The answer is to be the data that follows, transcribed exactly, minus its pictures.
__________
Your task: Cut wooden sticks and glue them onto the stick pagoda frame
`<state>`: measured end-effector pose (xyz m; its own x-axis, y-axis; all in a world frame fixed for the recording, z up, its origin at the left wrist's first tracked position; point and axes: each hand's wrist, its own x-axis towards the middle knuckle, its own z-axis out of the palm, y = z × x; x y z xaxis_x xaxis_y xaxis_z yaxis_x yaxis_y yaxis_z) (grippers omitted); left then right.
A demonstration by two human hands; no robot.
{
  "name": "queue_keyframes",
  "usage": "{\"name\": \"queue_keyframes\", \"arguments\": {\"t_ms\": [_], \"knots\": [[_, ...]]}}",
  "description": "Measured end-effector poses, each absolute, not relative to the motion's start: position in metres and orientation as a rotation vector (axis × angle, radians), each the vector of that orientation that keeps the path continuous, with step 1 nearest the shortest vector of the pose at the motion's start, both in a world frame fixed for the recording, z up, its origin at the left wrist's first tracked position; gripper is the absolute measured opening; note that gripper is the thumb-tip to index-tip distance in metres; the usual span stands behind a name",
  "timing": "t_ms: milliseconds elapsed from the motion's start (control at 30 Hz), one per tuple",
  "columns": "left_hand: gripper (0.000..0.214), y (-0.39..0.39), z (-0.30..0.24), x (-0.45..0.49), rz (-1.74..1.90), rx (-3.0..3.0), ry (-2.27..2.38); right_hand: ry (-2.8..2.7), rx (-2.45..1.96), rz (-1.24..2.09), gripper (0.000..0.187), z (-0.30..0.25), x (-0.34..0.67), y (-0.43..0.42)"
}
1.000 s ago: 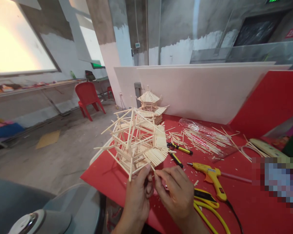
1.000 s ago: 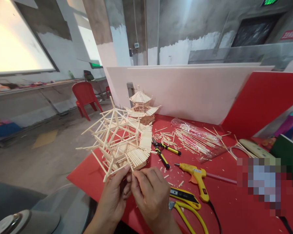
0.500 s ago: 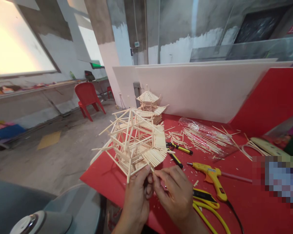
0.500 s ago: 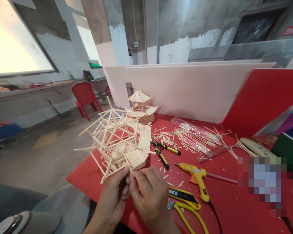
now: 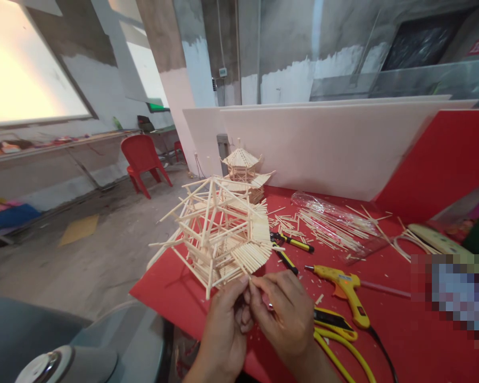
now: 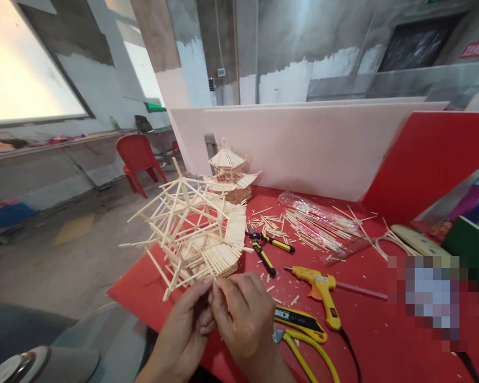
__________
Exercise result ::
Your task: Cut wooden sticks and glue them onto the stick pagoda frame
`<state>`: measured end-effector pose (xyz m; its own x-axis, y-axis; all in a world frame fixed for the recording, z up, its origin at the left wrist's first tracked position; point and axes: each hand's wrist, its own x-axis towards the middle knuckle, its own z-axis out of the palm, y = z × x; x y z xaxis_x xaxis_y xaxis_z yaxis_x yaxis_y yaxis_z) (grippers omitted); left then right.
A demonstration by two human hands; no robot.
{
  "name": "queue_keyframes",
  "usage": "{\"name\": \"queue_keyframes\", \"arguments\": {\"t_ms\": [_], \"knots\": [[_, ...]]}}",
  "description": "Measured end-effector poses, each absolute, not relative to the motion's start: position in metres and orientation as a rotation vector (axis × angle, radians), each the vector of that orientation that keeps the path continuous, with step 1 nearest the shortest vector of the pose at the motion's start, both in a world frame fixed for the recording, z up, its origin at the left wrist's first tracked position; gripper is the absolute measured opening; note that gripper is the thumb-tip to index-tip distance in metres; the usual span stands behind a name",
  "timing": "t_ms: milliseconds elapsed from the motion's start (control at 30 Hz), one per tuple",
  "columns": "left_hand: gripper (0.000..0.214), y (-0.39..0.39), z (-0.30..0.24), x (-0.45..0.49), rz (-1.74..1.90), rx (-3.0..3.0), ry (-2.27..2.38); right_hand: ry (-2.8..2.7), rx (-2.45..1.96), rz (-1.24..2.09), gripper (0.000..0.187), z (-0.30..0.25), x (-0.34..0.67), y (-0.43..0.42)"
}
1.000 s ago: 
1.000 s ago: 
0.500 s ago: 
0.500 s ago: 
now: 
now: 

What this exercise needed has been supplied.